Stored data:
• • • •

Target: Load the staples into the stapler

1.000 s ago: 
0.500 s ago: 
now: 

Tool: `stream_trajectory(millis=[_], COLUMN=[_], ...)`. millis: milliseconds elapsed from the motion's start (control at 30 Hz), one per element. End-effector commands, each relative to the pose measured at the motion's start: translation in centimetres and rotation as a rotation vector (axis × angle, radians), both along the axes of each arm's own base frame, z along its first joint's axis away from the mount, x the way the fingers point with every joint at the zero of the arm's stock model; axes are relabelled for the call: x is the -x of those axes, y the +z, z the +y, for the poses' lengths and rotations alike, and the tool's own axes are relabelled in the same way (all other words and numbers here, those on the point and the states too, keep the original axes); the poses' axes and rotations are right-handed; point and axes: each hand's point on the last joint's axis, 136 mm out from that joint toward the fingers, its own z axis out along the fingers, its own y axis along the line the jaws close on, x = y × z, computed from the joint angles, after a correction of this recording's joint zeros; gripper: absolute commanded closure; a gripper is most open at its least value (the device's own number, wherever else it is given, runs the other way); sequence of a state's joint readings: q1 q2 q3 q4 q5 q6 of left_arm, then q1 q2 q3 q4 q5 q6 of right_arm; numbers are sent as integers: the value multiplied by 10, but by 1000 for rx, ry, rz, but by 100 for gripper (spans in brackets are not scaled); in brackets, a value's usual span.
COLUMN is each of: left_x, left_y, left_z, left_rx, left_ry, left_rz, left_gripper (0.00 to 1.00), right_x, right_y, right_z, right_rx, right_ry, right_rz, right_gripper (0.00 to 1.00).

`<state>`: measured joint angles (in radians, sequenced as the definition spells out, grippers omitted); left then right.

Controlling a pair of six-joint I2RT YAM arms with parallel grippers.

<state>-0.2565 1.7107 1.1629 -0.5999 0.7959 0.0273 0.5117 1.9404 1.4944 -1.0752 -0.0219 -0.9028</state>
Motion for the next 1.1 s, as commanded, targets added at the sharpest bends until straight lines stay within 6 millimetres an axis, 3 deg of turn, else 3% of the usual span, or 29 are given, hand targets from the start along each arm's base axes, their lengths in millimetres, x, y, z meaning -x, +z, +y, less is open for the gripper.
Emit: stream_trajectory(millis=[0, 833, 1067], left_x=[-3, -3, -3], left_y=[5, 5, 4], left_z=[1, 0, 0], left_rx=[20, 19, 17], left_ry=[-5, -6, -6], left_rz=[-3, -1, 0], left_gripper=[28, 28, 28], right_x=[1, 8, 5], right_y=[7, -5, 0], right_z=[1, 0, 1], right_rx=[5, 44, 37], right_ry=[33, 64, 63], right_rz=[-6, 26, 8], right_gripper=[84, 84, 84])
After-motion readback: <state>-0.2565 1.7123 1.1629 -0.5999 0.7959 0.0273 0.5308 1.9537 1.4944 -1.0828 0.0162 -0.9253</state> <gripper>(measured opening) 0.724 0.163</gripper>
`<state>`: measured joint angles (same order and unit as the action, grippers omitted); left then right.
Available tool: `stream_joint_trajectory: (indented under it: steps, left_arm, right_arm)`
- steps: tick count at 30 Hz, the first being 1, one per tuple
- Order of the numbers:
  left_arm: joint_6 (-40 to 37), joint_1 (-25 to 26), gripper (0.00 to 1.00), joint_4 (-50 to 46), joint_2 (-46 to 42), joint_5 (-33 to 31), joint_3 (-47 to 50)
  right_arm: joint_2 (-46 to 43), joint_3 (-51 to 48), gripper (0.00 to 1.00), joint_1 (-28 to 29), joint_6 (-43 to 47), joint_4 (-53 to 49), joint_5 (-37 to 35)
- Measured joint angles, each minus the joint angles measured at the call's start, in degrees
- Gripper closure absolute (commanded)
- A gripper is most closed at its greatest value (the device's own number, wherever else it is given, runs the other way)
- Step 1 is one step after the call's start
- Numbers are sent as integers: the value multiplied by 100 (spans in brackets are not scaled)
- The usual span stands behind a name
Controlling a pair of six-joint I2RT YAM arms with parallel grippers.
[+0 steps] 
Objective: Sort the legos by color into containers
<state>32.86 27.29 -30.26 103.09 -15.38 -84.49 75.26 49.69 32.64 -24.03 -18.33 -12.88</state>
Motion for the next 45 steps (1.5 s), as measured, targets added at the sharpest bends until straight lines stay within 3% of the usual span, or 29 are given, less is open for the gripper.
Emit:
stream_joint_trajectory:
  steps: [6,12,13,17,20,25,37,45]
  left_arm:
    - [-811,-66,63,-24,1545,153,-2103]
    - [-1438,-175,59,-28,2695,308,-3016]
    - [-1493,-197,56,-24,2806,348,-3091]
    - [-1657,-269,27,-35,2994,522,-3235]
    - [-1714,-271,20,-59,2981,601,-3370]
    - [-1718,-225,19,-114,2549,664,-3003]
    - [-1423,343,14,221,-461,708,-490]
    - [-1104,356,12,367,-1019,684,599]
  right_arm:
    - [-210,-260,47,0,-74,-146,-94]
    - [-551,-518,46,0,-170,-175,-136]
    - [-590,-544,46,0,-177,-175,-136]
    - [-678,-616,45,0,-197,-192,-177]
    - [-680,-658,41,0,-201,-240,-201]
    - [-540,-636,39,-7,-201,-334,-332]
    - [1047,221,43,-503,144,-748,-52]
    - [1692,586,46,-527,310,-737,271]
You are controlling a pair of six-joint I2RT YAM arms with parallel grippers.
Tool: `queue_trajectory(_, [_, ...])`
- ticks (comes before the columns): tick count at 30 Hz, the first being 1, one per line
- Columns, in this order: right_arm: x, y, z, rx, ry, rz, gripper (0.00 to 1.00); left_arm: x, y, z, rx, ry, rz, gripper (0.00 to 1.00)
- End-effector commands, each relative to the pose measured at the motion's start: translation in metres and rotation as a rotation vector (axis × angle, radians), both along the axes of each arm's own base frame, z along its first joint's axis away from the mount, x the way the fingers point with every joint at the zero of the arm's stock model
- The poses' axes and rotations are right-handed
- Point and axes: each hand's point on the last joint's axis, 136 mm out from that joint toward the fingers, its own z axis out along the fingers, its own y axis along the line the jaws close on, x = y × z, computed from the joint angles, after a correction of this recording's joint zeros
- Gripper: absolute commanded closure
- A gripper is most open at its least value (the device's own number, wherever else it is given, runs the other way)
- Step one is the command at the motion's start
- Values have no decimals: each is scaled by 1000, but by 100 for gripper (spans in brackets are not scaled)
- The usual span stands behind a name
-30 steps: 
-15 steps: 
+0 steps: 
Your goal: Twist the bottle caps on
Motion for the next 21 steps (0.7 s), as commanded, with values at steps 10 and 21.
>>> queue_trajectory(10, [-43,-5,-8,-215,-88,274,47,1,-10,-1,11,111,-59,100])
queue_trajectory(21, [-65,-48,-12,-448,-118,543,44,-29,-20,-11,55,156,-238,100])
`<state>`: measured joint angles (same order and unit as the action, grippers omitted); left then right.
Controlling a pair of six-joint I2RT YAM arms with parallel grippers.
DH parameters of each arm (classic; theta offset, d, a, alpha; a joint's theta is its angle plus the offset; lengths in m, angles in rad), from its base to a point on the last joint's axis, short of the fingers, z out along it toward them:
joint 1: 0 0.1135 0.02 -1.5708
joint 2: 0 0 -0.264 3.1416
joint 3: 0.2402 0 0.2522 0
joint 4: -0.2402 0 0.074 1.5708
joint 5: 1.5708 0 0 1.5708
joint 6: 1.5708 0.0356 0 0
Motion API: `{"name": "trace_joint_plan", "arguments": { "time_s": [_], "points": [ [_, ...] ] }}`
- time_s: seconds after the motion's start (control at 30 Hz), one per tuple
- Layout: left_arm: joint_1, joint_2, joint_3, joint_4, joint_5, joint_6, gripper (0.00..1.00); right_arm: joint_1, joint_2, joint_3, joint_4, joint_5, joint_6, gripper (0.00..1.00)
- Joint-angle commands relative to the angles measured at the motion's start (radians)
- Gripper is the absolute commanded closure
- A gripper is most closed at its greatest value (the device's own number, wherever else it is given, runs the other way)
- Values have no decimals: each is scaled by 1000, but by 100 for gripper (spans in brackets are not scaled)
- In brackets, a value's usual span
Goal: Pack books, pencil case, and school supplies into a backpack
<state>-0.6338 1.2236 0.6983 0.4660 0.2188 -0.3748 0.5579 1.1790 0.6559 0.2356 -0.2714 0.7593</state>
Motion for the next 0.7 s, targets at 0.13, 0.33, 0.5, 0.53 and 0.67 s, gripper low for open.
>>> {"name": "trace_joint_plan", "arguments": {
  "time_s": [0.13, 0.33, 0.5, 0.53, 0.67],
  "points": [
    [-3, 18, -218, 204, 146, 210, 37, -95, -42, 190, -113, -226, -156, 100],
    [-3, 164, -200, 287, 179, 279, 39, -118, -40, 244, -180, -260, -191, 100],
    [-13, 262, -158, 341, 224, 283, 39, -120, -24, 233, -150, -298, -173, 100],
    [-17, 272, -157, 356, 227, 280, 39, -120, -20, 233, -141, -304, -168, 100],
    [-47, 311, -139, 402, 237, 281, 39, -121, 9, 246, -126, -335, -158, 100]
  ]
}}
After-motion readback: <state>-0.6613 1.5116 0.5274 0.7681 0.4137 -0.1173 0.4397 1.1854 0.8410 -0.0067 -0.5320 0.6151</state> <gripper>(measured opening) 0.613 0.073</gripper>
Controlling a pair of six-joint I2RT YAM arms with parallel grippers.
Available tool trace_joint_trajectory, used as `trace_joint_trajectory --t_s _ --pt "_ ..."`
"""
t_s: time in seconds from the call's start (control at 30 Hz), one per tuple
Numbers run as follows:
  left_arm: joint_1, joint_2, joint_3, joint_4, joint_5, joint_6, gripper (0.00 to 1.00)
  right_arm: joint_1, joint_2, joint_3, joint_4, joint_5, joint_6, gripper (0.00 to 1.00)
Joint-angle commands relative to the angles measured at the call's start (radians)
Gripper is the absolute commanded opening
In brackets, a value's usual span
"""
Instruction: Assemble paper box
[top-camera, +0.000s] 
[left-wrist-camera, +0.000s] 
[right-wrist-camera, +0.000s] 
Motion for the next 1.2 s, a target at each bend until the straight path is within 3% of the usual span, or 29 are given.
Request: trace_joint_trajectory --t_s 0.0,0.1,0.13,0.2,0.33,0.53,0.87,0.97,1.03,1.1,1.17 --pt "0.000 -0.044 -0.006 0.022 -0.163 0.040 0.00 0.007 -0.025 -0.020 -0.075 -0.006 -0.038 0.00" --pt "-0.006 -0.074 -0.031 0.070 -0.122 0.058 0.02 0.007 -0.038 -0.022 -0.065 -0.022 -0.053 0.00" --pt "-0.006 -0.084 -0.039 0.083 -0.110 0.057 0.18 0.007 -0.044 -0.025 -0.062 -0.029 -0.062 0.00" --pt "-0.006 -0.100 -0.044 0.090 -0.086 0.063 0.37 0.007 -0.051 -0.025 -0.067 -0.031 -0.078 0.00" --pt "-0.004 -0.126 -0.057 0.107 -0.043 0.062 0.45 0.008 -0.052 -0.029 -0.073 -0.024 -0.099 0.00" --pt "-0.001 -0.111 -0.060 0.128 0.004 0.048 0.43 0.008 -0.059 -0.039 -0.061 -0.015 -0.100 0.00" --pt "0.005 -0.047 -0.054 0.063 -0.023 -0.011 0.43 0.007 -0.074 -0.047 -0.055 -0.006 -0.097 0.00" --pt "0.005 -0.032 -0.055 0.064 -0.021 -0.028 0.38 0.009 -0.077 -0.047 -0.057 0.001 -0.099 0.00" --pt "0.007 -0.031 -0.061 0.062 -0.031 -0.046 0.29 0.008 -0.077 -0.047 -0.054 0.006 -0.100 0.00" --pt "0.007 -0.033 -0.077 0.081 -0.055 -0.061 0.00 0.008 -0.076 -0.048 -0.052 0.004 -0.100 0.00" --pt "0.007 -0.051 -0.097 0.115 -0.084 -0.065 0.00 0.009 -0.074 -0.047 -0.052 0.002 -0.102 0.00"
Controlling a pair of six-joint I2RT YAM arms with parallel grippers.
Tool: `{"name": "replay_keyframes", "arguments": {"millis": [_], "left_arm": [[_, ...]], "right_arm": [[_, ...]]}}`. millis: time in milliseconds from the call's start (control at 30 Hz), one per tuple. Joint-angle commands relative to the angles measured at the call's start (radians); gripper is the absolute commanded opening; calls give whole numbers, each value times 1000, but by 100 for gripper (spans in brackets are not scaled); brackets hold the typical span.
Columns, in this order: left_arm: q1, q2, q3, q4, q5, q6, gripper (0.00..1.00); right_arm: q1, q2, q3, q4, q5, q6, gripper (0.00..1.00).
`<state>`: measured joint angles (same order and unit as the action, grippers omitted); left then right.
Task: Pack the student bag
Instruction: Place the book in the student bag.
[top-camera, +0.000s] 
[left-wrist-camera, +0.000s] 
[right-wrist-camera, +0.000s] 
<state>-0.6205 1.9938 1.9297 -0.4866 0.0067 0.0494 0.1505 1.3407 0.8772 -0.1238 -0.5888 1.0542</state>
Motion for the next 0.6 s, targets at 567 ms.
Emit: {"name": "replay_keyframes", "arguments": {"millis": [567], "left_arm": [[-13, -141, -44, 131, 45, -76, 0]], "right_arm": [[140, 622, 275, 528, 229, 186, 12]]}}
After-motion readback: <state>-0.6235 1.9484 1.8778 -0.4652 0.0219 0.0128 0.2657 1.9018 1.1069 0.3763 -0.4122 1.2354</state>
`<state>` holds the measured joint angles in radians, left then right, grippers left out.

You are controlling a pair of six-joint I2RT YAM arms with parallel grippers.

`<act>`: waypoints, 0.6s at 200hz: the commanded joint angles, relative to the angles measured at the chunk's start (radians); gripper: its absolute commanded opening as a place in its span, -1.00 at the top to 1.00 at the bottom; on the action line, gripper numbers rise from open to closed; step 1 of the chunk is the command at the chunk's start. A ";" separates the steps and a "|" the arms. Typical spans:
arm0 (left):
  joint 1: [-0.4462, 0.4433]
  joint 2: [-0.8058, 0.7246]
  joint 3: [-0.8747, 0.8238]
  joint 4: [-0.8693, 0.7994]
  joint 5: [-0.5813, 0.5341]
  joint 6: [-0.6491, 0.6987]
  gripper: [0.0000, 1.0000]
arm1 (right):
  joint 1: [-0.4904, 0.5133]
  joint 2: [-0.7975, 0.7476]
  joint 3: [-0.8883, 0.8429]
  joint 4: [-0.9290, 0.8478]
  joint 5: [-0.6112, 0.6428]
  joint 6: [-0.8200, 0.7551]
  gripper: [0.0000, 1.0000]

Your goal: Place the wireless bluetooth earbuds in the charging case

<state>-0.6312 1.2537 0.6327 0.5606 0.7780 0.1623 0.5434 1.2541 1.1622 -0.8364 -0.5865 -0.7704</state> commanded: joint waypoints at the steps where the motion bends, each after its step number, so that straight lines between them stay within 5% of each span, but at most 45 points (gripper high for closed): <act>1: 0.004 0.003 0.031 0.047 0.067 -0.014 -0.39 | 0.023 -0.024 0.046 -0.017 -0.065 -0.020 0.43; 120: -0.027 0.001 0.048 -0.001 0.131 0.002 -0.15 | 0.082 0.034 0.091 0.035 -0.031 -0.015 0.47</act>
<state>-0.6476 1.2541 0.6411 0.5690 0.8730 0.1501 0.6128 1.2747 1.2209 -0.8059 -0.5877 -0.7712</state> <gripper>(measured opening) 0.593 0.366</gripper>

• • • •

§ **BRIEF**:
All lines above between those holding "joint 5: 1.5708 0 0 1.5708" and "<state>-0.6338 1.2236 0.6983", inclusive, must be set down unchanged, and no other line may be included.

§ **TASK OUTPUT**:
joint 5: 1.5708 0 0 1.5708
joint 6: 1.5708 0.0356 0 0
Motion API: `{"name": "trace_joint_plan", "arguments": { "time_s": [_], "points": [ [_, ...] ] }}`
- time_s: seconds after the motion's start (control at 30 Hz), one per tuple
- Layout: left_arm: joint_1, joint_2, joint_3, joint_4, joint_5, joint_6, gripper (0.00..1.00); right_arm: joint_1, joint_2, joint_3, joint_4, joint_5, joint_6, gripper (0.00..1.00)
- Joint-angle commands relative to the angles measured at the motion's start (radians)
- Gripper is the absolute commanded closure
- A gripper is most closed at its greatest value (the device's own number, wherever else it is given, runs the other way)
- Values have no decimals: each is scaled by 1000, but by 100 for gripper (spans in brackets are not scaled)
- In brackets, a value's usual span
Goal: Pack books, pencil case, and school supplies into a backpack
<state>-0.6338 1.2236 0.6983 0.4660 0.2188 -0.3748 0.5579 1.1790 0.6559 0.2356 -0.2714 0.7593</state>

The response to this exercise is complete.